Charlotte, North Carolina

The founding editor of Business Insider UK, Jim Edwards, had a bank delete two of his tweets December 22. In an e-mail, Bank of America told Edwards that his tweets violated the bank’s copyright and that if he kept it up, they’d see to it that his Twitter account was deleted.

“Investment banks apparently have the power to censor journalists on Twitter, simply by asking,” Edwards wrote in a short post on Business Insider describing the situation. “That is depressing.”

Edwards had quoted a research document produced by analysts. He says the tweets were “probably trivial,” but can’t really be more specific—in part because the frequent Twitter user can’t even remember exactly what they were about.

One of them reads “BAML’s Teo Lasarte is developing a pun-based method for analysing auto stocks,” where the “BAML” acronym refers to Bank of America Merrill Lynch. The tweet included a screenshot that has been deleted.

Edwards acknowledges no earth-shattering information has been lost to the world. In fact, it was likely a compliment to the analyst in question. “Sometimes analysts write funny headlines on their investment notes,” he says, leading him to take a screenshot and tweet it out.

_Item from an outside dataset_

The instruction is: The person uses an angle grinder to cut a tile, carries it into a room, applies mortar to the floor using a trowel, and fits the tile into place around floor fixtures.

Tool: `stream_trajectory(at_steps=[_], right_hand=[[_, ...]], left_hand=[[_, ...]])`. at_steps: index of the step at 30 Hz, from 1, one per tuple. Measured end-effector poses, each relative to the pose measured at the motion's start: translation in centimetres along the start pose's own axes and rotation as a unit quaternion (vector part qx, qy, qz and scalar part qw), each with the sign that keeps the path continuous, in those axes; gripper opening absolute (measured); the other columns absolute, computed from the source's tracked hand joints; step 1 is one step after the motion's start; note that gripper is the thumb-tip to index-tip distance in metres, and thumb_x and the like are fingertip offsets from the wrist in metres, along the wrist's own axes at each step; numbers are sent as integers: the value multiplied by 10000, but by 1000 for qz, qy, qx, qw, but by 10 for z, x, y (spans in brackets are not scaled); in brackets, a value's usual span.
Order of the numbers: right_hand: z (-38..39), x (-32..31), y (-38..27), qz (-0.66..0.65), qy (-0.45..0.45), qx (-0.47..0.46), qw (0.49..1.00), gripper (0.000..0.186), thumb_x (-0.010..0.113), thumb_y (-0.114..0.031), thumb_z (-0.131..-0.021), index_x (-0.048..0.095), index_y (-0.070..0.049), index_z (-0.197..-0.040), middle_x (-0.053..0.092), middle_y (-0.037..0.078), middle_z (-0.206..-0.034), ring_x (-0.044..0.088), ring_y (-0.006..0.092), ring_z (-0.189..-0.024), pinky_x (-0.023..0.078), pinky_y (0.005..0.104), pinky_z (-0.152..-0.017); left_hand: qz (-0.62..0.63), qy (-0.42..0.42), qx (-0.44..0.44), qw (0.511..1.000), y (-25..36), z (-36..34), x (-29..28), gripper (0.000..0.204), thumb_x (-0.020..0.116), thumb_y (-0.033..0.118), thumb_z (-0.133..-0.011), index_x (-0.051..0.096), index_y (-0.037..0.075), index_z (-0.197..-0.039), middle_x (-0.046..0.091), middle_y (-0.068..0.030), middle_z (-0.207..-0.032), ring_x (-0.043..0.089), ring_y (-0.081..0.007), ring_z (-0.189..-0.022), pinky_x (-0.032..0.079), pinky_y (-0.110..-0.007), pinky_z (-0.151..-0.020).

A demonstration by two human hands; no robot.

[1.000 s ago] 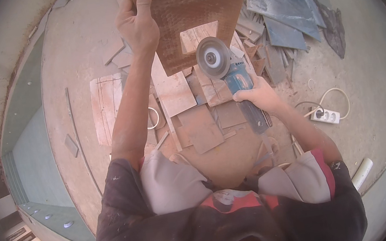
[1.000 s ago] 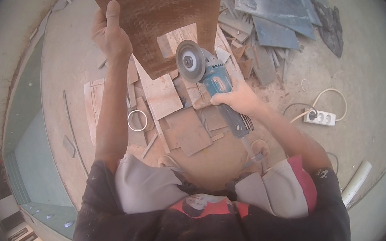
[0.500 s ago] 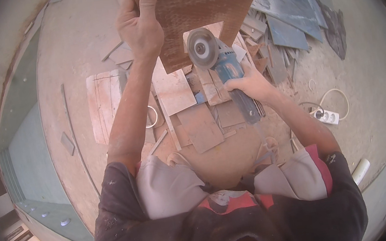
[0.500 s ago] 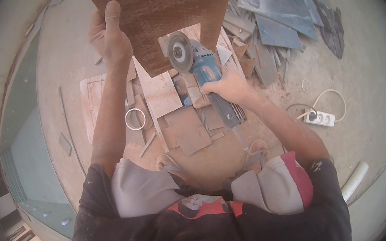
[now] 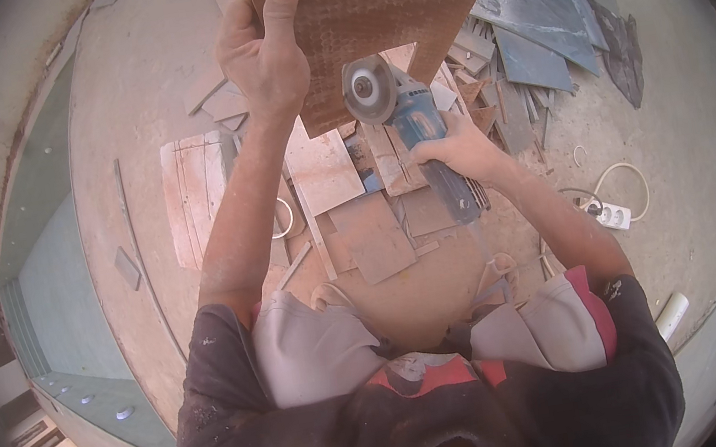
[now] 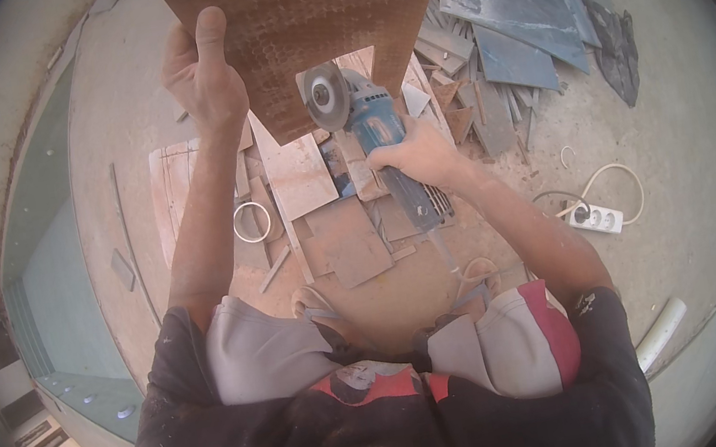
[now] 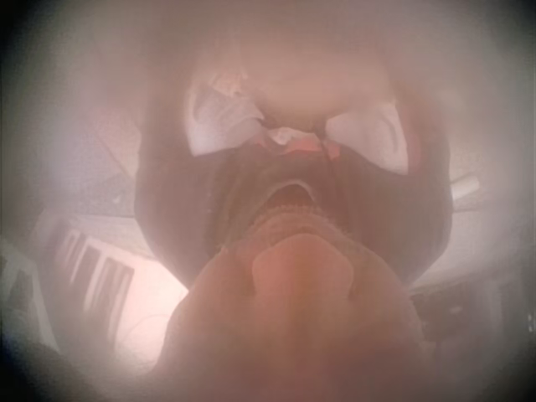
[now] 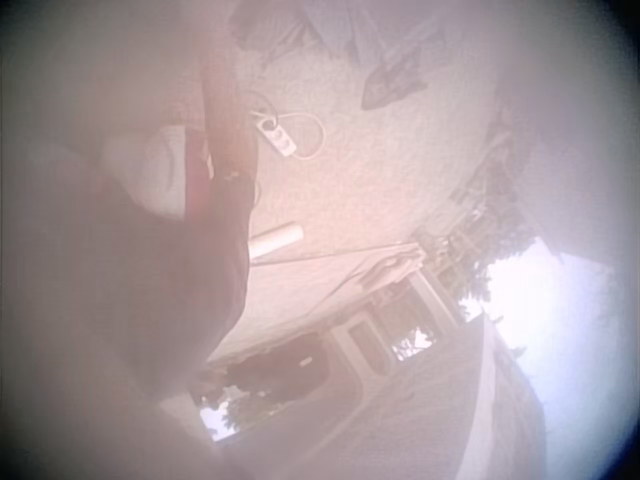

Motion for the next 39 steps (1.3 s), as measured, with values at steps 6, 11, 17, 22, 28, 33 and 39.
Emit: stream_trajectory(at_steps=[6,11,17,22,28,33,39], right_hand=[[5,0,-10,0,-8,12,1000,555,751,-261,-672,605,69,-1094,683,143,-881,657,210,-794,518,320,-745],[1,-1,-5,11,0,7,1000,556,746,-258,-677,600,60,-1109,677,141,-903,652,211,-793,519,322,-746],[0,1,-7,7,-12,8,1000,583,742,-261,-681,580,52,-1146,670,151,-944,655,216,-819,521,330,-755],[7,0,-20,42,-5,12,999,567,740,-249,-687,579,40,-1148,670,153,-957,658,222,-827,524,334,-762],[8,0,-23,40,6,-18,999,580,758,-262,-681,582,65,-1126,659,131,-923,645,196,-824,516,321,-766],[9,-2,-23,44,19,-12,999,578,752,-244,-687,575,74,-1136,658,139,-928,646,196,-816,520,321,-749],[2,-6,-8,33,26,-16,999,550,754,-219,-684,575,84,-1107,655,125,-924,639,184,-786,525,311,-715]], left_hand=[[11,-13,-3,1000,-2,2,2,269,663,262,-974,674,-4,-1007,686,-18,-907,572,-67,-839,432,-223,-749],[24,-2,2,1000,2,2,5,249,672,246,-969,663,-3,-971,665,-14,-849,552,-55,-793,432,-226,-699],[26,-21,-5,999,-1,6,6,267,657,243,-979,671,-13,-1051,699,-41,-958,595,-84,-886,448,-228,-799],[15,-21,-3,1000,1,6,4,267,659,238,-978,668,-18,-1052,700,-43,-960,597,-87,-891,450,-230,-803],[26,2,-13,1000,6,6,6,225,673,220,-969,659,-5,-981,675,-19,-881,564,-65,-814,438,-221,-722],[30,-4,-11,999,6,8,6,225,678,213,-965,657,-9,-991,678,-26,-901,570,-72,-834,445,-226,-742],[43,-5,-9,999,8,8,8,204,675,196,-967,649,-7,-963,656,-5,-869,541,-53,-805,432,-215,-713]])
Point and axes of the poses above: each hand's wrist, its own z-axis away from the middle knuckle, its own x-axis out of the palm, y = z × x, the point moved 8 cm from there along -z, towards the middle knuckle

B of A might have a case if Edwards had sent out the entire text of Lasarte’s report, he says, but the funny headline tweet didn’t even come close to that. In Edwards’ view, it’s a no-brainer case of fair use.

The Digital Millenium Copyright Act claim came from the “Attributor Corporation,” part of digital-rights company Digimarc, working on behalf of Bank of America. It’s the latest example of the Kafka-esque system of copyright takedowns, in which intermediaries like Twitter tend to treat users subject to copyright claims as guilty until proven innocent.

“I have no idea what Twitter agreed to censor for BAML, and no way of guessing what BAML’s objection was really about—or if it was even BAML who made the complaint,” writes Edwards.

Twitter wouldn’t comment on the matter other than to refer to their copyright policy. The Digimarc employee whose name is on the takedown notice didn’t respond to Edwards’ inquiry.

Other Edwards tweets that quote Bank of America reports remain online, and unchallenged. He has appealed the claim through Twitter’s system.

“I’m not in favor of journalists getting special treatment over this kind of thing,” said Edwards. “But it is frustrating. Twitter/ BAML are sending me legal spam. I’m replying, basically just asking them to look at this and apply some discretion or judgment. So far, no dice.” Reported in: arstechnica.com, December 22.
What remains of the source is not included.